ASSIGNED TASK: Give again, character for character, the lines that lie between the first line of the material and the line with "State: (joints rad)", inclusive. Omit pictures.
-- DATA follows --
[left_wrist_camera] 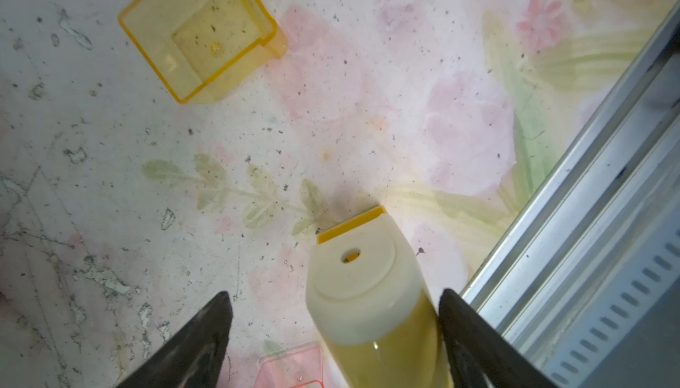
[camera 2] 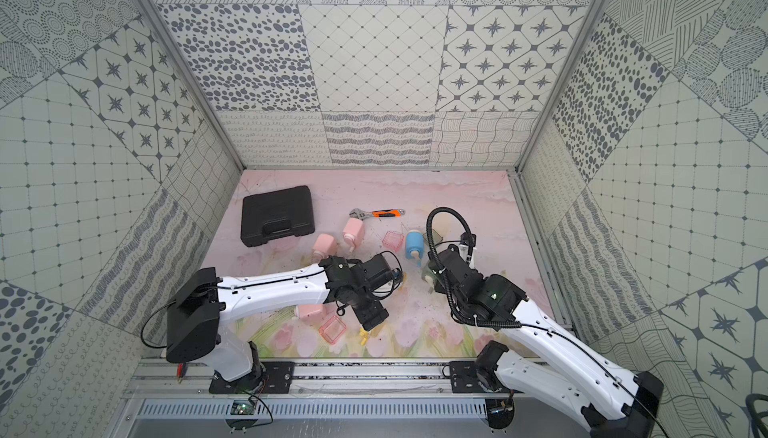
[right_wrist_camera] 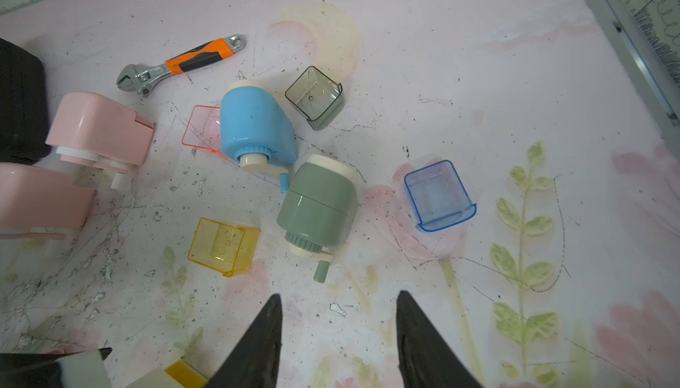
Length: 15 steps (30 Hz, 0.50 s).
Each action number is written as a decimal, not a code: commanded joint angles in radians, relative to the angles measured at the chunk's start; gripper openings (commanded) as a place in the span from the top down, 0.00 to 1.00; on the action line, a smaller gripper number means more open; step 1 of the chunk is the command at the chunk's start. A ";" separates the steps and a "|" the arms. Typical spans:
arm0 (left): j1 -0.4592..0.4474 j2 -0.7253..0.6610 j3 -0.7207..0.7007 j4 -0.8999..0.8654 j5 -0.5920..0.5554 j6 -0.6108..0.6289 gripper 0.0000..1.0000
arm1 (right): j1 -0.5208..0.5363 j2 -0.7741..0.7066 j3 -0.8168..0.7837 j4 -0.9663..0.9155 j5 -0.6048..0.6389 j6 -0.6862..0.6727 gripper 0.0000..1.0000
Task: Put the tray back into the pencil sharpener
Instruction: Pick up the pencil sharpener from the center of the board.
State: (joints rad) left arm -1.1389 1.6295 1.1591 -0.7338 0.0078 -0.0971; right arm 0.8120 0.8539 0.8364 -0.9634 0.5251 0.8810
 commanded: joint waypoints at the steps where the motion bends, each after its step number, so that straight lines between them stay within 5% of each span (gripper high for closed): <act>1: -0.007 0.028 0.008 -0.048 -0.027 -0.007 0.16 | 0.002 -0.023 -0.015 -0.015 0.012 0.033 0.49; 8: -0.007 0.056 -0.014 -0.061 0.037 0.027 0.22 | 0.002 -0.022 -0.012 0.009 0.023 0.039 0.49; 15: -0.007 0.074 -0.015 -0.072 0.069 0.034 0.46 | 0.001 0.005 0.019 -0.011 0.018 0.016 0.50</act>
State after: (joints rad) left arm -1.1389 1.6974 1.1469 -0.7521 0.0410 -0.0822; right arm 0.8120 0.8520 0.8246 -0.9703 0.5285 0.9009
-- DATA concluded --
ANSWER:
[left_wrist_camera] 
[camera 2] 
[right_wrist_camera] 
Length: 15 steps (30 Hz, 0.50 s).
Each action number is written as a decimal, not a code: commanded joint angles in radians, relative to the angles measured at the chunk's start; gripper openings (commanded) as a place in the span from the top down, 0.00 to 1.00; on the action line, a smaller gripper number means more open; step 1 of the chunk is the command at the chunk's start. A ";" separates the steps and a "|" the arms. Typical spans:
arm0 (left): j1 -0.4592..0.4474 j2 -0.7253..0.6610 j3 -0.7207..0.7007 j4 -0.8999..0.8654 j5 -0.5920..0.5554 j6 -0.6108..0.6289 gripper 0.0000..1.0000
arm1 (right): j1 -0.5208..0.5363 j2 -0.7741..0.7066 j3 -0.8168..0.7837 j4 -0.9663..0.9155 j5 -0.6048..0.6389 j6 -0.6862..0.6727 gripper 0.0000..1.0000
Task: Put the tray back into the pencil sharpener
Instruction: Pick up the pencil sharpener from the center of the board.
State: (joints rad) left arm -1.1389 1.6295 1.1591 -0.7338 0.0078 -0.0971; right arm 0.8120 0.8539 0.8364 -0.9634 0.5251 0.8810

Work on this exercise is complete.